L’orgueil de la Finlande
Magnus Londen reconnaît carrément que sans Internet un projet de cette envergure aurait été irréalisable.
« Aussi tenté qu’on soit de boucler ses valises et de courir le monde en quête de documents, cela demeure malheureusement un rêve. Tandis que le Web et le courrier électronique permettent de localiser et de contacter les collectionneurs pour un budget raisonnable. »
Il faut être patient, mais le jeu en valait la chandelle, assure Magnus Londen. Après tout, il s’agit là d’un trésor culturel national.
« Lorsque je compare les anciennes affiches finlandaises de voyage avec leurs équivalents étrangers, la passion des Finlandais pour le design graphique me saute immédiatement aux yeux, déclare Magnus Londen.
« Chacune de ces affiches, poursuit-il, constitue l’interprétation artistique d’un lieu particulier, d’une saison, d’un thème typique à la Finlande. L’artiste a consacré une réflexion approfondie à son sujet, envisagé différentes approches, évalué les points forts et les faiblesses des divers appels tentateurs que ce pays du Nord pouvait lancer pour attirer les visiteurs. On peut difficilement exprimer plus concrètement une passion !
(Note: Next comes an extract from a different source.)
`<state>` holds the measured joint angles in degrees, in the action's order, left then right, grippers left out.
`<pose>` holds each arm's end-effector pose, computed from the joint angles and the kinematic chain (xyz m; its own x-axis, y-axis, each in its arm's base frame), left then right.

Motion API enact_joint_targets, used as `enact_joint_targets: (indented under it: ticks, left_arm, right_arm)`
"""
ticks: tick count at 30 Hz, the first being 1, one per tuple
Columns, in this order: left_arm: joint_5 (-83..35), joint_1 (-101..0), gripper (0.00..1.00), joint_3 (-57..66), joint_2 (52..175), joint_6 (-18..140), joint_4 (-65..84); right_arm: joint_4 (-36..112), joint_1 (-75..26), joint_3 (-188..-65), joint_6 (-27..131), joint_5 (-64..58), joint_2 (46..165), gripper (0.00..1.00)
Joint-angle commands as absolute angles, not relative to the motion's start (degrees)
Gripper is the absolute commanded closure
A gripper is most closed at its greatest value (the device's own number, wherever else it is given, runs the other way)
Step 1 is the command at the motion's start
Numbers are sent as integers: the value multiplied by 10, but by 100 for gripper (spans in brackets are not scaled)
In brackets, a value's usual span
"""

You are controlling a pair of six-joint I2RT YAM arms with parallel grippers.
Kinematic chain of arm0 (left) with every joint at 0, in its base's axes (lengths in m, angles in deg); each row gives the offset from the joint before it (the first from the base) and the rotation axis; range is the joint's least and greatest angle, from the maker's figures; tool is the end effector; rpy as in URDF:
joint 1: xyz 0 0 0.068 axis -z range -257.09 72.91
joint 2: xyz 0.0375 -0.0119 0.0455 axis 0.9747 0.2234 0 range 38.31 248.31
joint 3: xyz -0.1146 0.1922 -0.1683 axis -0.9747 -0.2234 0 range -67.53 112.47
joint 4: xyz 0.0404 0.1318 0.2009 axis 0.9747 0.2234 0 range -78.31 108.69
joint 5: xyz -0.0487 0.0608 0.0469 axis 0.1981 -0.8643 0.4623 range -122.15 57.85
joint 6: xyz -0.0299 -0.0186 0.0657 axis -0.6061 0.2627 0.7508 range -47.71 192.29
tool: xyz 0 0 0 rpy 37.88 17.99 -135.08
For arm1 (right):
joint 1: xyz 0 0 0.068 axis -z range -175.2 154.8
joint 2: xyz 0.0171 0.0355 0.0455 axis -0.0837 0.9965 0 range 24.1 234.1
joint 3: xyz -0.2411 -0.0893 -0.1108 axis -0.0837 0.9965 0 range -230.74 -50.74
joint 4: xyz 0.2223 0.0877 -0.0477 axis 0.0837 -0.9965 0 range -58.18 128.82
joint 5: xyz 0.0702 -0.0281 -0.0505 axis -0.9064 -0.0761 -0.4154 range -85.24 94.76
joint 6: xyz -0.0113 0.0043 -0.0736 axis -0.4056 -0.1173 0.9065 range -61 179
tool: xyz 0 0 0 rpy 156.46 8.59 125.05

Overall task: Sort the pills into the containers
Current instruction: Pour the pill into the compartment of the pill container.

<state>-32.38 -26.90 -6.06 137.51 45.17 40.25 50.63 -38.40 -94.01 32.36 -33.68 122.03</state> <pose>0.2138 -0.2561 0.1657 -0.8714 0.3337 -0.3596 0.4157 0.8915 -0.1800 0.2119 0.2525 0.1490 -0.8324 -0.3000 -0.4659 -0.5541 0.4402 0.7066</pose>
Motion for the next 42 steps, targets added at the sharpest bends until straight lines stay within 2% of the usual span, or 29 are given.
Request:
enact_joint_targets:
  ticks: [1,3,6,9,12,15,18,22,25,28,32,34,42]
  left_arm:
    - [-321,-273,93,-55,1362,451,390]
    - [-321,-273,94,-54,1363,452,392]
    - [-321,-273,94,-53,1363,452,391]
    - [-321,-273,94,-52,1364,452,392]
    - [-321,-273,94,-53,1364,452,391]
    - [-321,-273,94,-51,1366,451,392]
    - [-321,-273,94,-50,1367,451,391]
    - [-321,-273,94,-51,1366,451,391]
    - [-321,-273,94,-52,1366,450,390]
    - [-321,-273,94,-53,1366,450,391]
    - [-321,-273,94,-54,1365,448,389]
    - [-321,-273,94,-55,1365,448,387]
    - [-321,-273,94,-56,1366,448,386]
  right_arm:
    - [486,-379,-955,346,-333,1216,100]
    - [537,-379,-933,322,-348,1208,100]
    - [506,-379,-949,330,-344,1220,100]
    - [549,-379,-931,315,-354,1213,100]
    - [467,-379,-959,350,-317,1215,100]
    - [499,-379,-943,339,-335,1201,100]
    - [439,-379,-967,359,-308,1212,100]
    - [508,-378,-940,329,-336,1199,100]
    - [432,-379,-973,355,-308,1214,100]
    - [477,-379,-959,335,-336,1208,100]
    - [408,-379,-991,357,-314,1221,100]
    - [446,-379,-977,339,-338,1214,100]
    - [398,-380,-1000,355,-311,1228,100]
« Et c’est aussi cela qui nous a rendu si attachantes ces œuvres, mais également leurs auteurs, jusque-là totalement inconnus de nous et du public en général.
« Lorsque je contemple les élégantes des années 1930 lézardant sur la plage de Hanko, notre Riviera finlandaise, je donnerais n’importe quoi pour avoir une machine à remonter le temps ! » conclut Magnus Londen en riant.
De Washington à Trondheim
Les années 1930 et 1950 ont été l’âge d’or de l’affiche de voyage. Et puis le temps a passé, et ces affiches ont peu à peu perdu leur importance. Comme tout ce qui devient « passé de mode », elles ont fini reléguées dans des fonds d’archives, stockées dans des sous-sols, dispersées dans des musées et des collections privées – la poubelle a aussi souvent servi d’archivage, hélas !
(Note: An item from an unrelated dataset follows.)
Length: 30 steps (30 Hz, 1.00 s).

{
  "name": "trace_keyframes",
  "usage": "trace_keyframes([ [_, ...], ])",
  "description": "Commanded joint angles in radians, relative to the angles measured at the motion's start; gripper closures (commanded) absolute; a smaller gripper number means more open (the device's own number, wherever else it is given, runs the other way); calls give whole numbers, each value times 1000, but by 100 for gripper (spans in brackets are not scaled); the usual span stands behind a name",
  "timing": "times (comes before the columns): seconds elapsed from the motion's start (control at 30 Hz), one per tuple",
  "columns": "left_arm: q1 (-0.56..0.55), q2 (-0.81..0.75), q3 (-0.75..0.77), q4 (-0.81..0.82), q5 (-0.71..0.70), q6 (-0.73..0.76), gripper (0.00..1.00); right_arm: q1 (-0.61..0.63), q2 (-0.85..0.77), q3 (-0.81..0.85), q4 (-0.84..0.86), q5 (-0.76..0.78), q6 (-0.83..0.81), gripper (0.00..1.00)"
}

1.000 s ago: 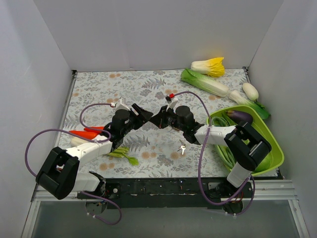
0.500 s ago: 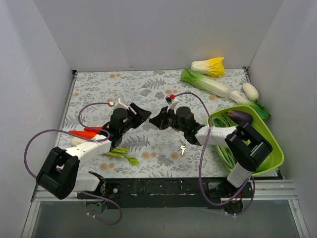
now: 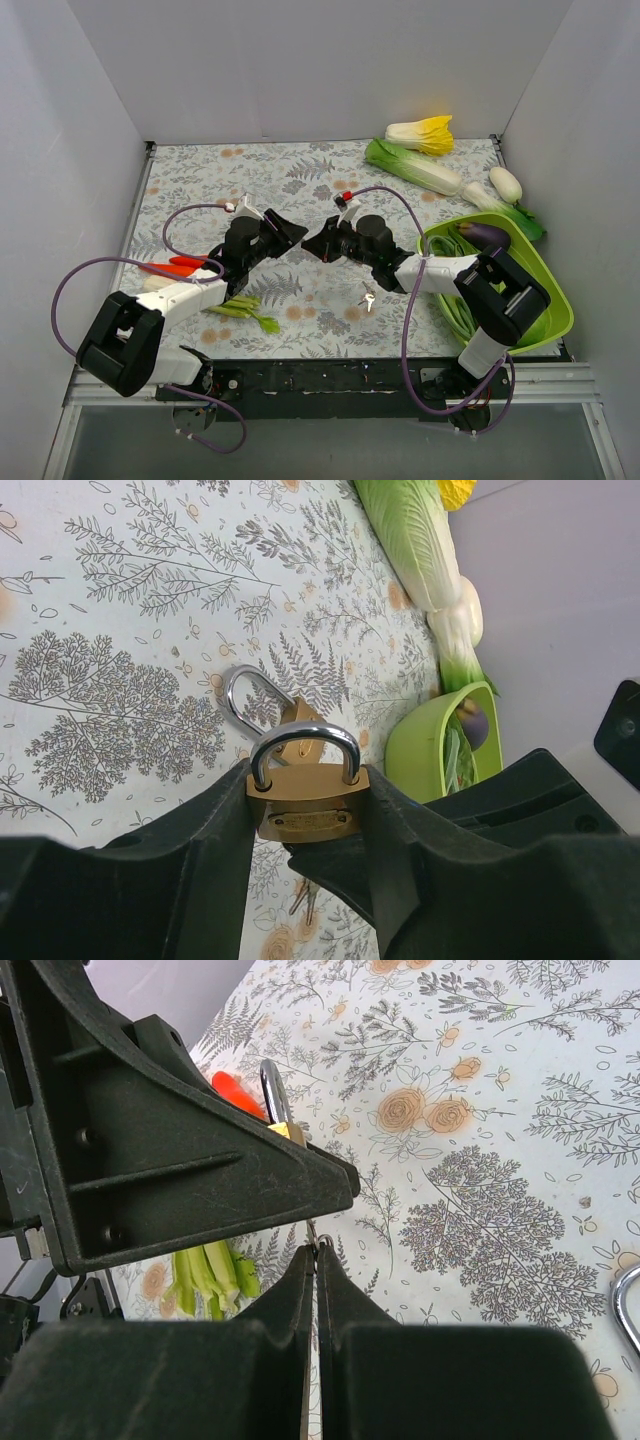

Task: Unlock with the key

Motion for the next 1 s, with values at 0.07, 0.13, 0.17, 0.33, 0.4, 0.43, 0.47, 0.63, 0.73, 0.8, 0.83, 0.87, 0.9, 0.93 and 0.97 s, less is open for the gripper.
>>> trace_keyframes([
  [0.07, 7, 0, 27, -6, 17, 37, 100, -7, -45, -6, 108, -65, 10, 99],
  [0.13, 9, -5, 18, 10, 34, 58, 100, -14, -45, -12, 145, -90, 33, 99],
  [0.17, 9, -8, 11, 30, 48, 66, 100, -24, -44, -15, 157, -114, 45, 99],
  [0.33, 10, -33, -26, 97, 111, 118, 100, -47, -45, -29, 220, -168, 110, 99],
  [0.4, 10, -39, -32, 123, 144, 129, 100, -56, -44, -34, 245, -194, 136, 99],
  [0.43, 10, -39, -37, 131, 158, 141, 100, -60, -41, -40, 258, -203, 168, 99],
  [0.47, 10, -42, -42, 148, 169, 143, 100, -66, -39, -44, 292, -220, 183, 99],
  [0.63, 12, -62, -71, 205, 221, 149, 100, -82, -41, -64, 354, -245, 242, 99],
  [0.73, 12, -71, -84, 243, 264, 155, 100, -93, -44, -69, 380, -262, 266, 99],
  [0.8, 12, -76, -91, 267, 290, 169, 100, -99, -44, -80, 424, -277, 301, 99],
  [0.83, 12, -79, -92, 275, 319, 174, 100, -103, -47, -83, 433, -283, 314, 99],
  [0.87, 12, -80, -94, 286, 330, 177, 100, -105, -48, -84, 441, -288, 324, 99],
  [0.9, 12, -85, -97, 290, 345, 186, 100, -106, -51, -83, 444, -291, 328, 99],
  [0.93, 12, -89, -97, 294, 364, 187, 100, -106, -57, -84, 446, -294, 331, 99],
  [0.97, 12, -92, -97, 300, 375, 190, 100, -108, -60, -83, 446, -297, 331, 99],
])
Il est intéressant de noter que ces affiches finlandaises ont été retrouvées non seulement en Finlande, mais également, pour une grande part, à l’étranger. Le groupe chargé du projet a réuni sa documentation en explorant musées, archives et collections privées dans le monde entier.
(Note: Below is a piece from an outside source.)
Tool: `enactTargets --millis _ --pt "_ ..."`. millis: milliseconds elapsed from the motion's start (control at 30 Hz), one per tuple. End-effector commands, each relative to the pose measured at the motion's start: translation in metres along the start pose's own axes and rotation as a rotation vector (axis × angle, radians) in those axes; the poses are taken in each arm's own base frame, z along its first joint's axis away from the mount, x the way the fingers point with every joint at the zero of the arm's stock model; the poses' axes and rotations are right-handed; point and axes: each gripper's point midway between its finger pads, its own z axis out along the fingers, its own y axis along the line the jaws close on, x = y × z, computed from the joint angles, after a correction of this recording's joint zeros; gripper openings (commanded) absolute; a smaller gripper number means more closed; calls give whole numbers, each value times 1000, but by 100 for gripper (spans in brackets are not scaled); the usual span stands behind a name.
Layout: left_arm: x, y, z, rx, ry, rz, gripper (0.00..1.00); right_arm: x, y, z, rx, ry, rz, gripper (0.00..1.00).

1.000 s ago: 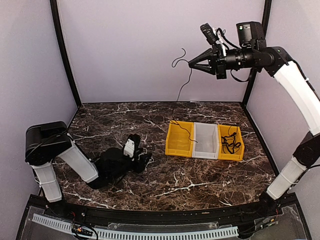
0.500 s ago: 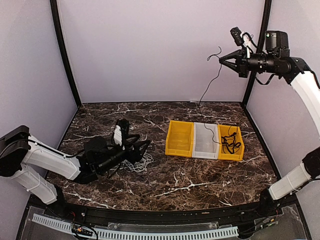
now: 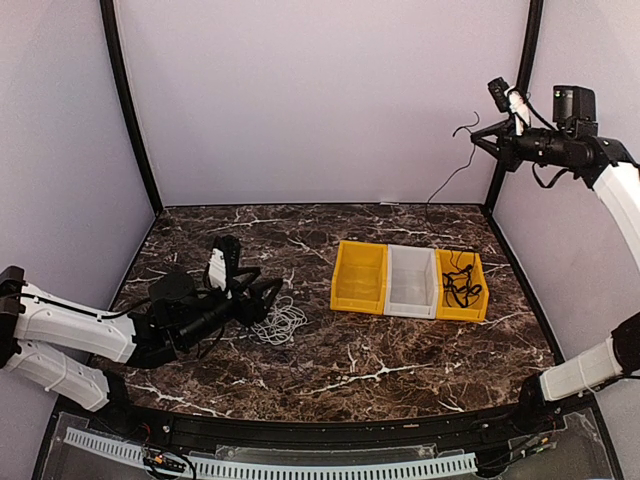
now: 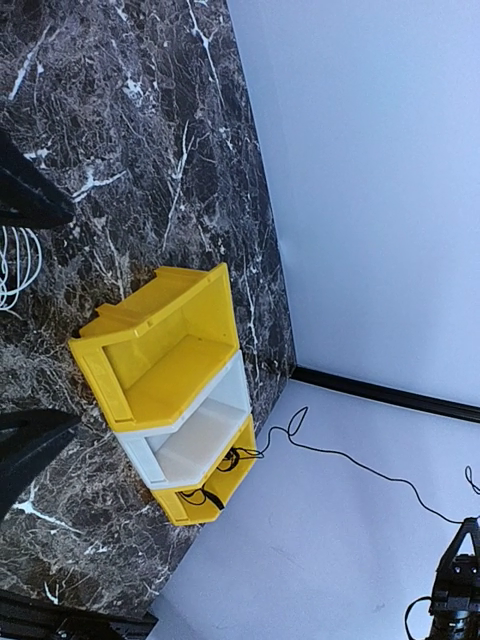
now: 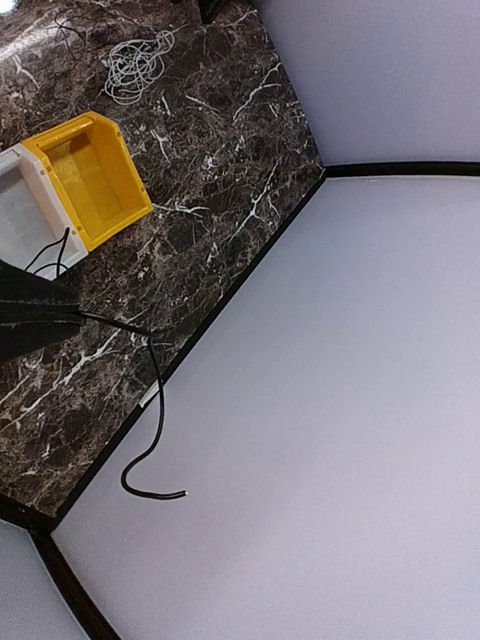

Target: Untangle the cables

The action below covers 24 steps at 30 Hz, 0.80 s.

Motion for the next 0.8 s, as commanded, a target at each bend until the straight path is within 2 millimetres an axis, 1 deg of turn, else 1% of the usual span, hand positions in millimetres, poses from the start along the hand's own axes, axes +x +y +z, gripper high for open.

« Nous avions la naïveté de croire que la plupart de ces affiches avaient été dûment stockées et cataloguées avec soin, aux Archives nationales à Helsinki, par exemple, mais pas du tout. C’est le cas de quelques-unes, certes, mais les vrais joyaux, nous les avons découverts dans les lieux les plus inattendus, révèle Magnus Londen.
« Ainsi, nous avons exhumé à la Bibliothèque du Congrès de Washington plusieurs raretés, des affiches qui n’avaient pas reparu en Finlande depuis des décennies. Un collectionneur de San Francisco en avait quelques autres, et nous avons rencontré à Trondheim, en Norvège, un passionné de la Finlande qui a accumulé une impressionnante collection. »
À l’occasion de l’édition française du livre, la chasse aux affiches s’est poursuivie en France.